TASK TO COMPLETE:
Starting at the line containing "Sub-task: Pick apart" and ending at the line containing "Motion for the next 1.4", transcribe the listing below exactly. Keep both end lines, skip the pictures, and copy nothing else.

------------------------------------------------

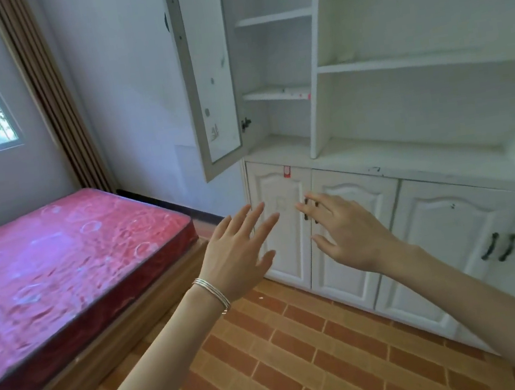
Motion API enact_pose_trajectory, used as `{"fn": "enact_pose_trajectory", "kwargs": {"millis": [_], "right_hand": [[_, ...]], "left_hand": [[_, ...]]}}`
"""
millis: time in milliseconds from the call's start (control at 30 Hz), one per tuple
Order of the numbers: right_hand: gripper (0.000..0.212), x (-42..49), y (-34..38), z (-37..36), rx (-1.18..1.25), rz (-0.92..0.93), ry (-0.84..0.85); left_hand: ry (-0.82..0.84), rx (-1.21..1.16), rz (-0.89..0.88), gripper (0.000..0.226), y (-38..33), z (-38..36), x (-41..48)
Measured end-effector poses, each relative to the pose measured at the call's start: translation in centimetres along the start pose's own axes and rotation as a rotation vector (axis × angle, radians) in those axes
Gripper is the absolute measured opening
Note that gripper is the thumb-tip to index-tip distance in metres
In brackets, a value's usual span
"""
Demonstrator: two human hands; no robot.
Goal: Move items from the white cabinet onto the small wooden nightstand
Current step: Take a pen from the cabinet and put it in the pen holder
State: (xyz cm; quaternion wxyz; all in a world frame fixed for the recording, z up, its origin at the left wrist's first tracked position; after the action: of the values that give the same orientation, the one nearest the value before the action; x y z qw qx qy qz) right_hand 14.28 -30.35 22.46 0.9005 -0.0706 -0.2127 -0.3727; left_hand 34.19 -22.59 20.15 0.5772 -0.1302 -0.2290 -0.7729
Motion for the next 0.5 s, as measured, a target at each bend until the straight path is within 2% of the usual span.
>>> {"fn": "enact_pose_trajectory", "kwargs": {"millis": [300, 500], "right_hand": [[0.061, 7.0, -10.5, -4.1, -0.05, -0.045, 0.08], [0.056, 13.6, -16.5, -5.8, -0.038, 0.002, 0.048]], "left_hand": [[0.063, -0.005, -0.002, 0.065, 2.3, -7.5, 9.4], [0.059, 0.03, 0.062, 0.066, 5.0, -10.5, 16.2]]}}
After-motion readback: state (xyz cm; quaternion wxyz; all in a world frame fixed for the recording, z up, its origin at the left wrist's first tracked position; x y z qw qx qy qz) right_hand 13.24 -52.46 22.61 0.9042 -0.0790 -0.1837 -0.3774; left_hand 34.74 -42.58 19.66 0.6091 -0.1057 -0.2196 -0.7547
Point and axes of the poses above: each hand's wrist, its own x-axis towards the middle knuckle, its own z-axis out of the back of the hand, y = z × x, the point moved 1 cm from there along x, towards the middle knuckle, and after that the axes turned 8 degrees about -z, right-handed, at the moved point
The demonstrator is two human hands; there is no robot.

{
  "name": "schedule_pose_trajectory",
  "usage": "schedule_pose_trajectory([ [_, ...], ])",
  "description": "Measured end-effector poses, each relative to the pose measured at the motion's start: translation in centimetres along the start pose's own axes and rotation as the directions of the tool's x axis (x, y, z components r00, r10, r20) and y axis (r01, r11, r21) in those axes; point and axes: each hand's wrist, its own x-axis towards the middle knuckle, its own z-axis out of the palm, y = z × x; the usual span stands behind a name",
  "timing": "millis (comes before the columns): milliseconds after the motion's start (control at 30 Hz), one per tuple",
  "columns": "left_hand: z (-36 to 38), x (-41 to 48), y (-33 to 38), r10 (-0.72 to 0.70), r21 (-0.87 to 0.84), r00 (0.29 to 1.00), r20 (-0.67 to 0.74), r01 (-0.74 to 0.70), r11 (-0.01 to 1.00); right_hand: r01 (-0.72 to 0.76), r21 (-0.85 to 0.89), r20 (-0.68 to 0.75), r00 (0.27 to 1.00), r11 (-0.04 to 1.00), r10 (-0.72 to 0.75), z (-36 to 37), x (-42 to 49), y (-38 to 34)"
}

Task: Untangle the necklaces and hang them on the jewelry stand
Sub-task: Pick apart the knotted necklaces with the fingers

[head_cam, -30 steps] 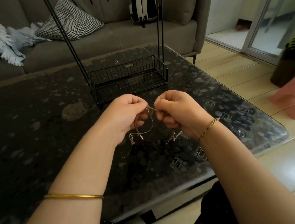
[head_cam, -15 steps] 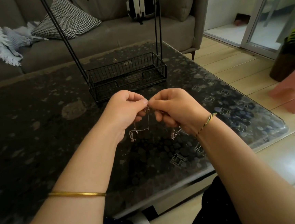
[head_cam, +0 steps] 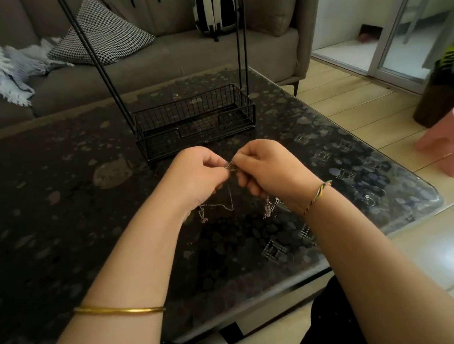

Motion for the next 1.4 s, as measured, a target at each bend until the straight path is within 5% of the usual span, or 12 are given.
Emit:
schedule_pose_trajectory([
  [300, -0.24, -0.01, 0.62, -0.197, -0.407, 0.98, 0.036, 0.195, 0.893, -0.098, 0.172, 0.148, 0.986, 0.98, 0.073, 0.16, 0.0, -0.06],
  [467, -0.43, -0.3, 0.83, -0.174, -0.39, 0.977, 0.122, 0.208, 0.897, -0.117, 0.192, 0.073, 0.992, 0.974, 0.105, -0.04, 0.23, 0.15],
  [700, -0.44, -0.26, 0.36, -0.138, -0.241, 0.972, 0.189, 0.182, 0.953, -0.06, -0.001, -0.062, 0.996, 0.998, 0.059, 0.2, 0.47, 0.39],
  [1133, -0.72, -0.15, 0.67, -0.292, -0.457, 0.952, 0.095, 0.302, 0.837, -0.126, 0.213, 0.056, 0.992, 0.969, 0.117, -0.25, -0.05, -0.3],
  [1400, -0.64, -0.3, 0.87, -0.285, -0.424, 0.951, 0.121, 0.309, 0.851, 0.011, 0.162, -0.118, 0.993, 0.987, 0.008, -0.07, 0.05, 0.02],
])
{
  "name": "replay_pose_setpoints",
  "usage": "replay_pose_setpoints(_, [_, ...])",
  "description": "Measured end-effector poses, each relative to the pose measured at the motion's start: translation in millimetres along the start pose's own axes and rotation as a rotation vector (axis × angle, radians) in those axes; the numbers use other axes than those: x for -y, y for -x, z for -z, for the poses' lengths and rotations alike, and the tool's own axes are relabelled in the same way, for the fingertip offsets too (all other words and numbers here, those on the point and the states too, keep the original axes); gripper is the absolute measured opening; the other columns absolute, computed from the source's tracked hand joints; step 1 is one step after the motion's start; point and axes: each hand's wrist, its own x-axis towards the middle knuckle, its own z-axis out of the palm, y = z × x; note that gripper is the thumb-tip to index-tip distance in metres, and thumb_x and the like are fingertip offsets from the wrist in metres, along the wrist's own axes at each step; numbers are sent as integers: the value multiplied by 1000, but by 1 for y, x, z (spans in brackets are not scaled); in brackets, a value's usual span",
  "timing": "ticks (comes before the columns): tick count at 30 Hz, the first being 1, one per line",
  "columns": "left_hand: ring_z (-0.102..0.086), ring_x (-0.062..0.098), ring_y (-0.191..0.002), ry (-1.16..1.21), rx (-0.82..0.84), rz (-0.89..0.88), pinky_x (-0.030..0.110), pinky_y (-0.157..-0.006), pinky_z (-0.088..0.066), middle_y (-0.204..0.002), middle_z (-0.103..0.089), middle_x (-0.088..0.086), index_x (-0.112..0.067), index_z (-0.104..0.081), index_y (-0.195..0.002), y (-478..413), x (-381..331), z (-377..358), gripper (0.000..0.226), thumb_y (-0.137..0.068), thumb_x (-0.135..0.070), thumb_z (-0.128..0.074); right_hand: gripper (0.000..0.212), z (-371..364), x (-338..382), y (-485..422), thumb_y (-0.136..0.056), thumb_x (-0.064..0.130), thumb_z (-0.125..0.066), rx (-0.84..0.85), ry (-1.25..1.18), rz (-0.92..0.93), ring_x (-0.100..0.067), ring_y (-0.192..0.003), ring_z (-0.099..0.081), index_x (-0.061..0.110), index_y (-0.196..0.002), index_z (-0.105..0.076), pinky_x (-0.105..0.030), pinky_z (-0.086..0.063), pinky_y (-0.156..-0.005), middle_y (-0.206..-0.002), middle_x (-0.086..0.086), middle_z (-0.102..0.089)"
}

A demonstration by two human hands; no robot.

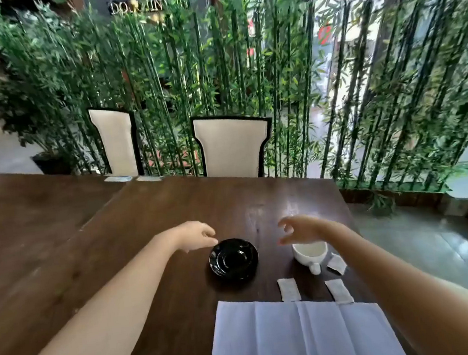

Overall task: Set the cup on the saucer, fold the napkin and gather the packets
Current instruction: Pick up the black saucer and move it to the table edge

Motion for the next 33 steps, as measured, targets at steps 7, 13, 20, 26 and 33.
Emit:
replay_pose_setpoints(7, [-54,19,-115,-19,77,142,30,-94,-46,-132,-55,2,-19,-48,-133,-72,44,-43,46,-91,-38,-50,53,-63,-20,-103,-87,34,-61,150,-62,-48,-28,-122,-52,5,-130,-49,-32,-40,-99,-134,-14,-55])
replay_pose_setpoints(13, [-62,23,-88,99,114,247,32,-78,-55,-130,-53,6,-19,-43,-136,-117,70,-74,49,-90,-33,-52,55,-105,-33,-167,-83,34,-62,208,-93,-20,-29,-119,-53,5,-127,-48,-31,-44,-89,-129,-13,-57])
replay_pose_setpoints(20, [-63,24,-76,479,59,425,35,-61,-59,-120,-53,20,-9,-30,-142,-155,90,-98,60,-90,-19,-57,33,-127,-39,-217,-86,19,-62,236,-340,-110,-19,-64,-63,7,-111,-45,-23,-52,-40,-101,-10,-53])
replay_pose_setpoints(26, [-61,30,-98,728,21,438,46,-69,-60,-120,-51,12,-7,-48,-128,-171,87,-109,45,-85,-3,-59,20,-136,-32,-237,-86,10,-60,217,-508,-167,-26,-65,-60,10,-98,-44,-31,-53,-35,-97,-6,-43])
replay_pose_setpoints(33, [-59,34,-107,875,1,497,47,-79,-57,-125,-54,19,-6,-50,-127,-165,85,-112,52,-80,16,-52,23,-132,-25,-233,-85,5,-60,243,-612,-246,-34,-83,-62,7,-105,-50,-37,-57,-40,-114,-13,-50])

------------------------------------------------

RESULT:
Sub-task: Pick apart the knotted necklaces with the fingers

[head_cam, -30 steps] 
[head_cam, -15 steps] 
[head_cam, +0 steps] 

Motion for the next 1.4 s, as measured, a target at each bend until the straight path is within 5% of the usual span, or 12 are given.

Nothing else is part of this output.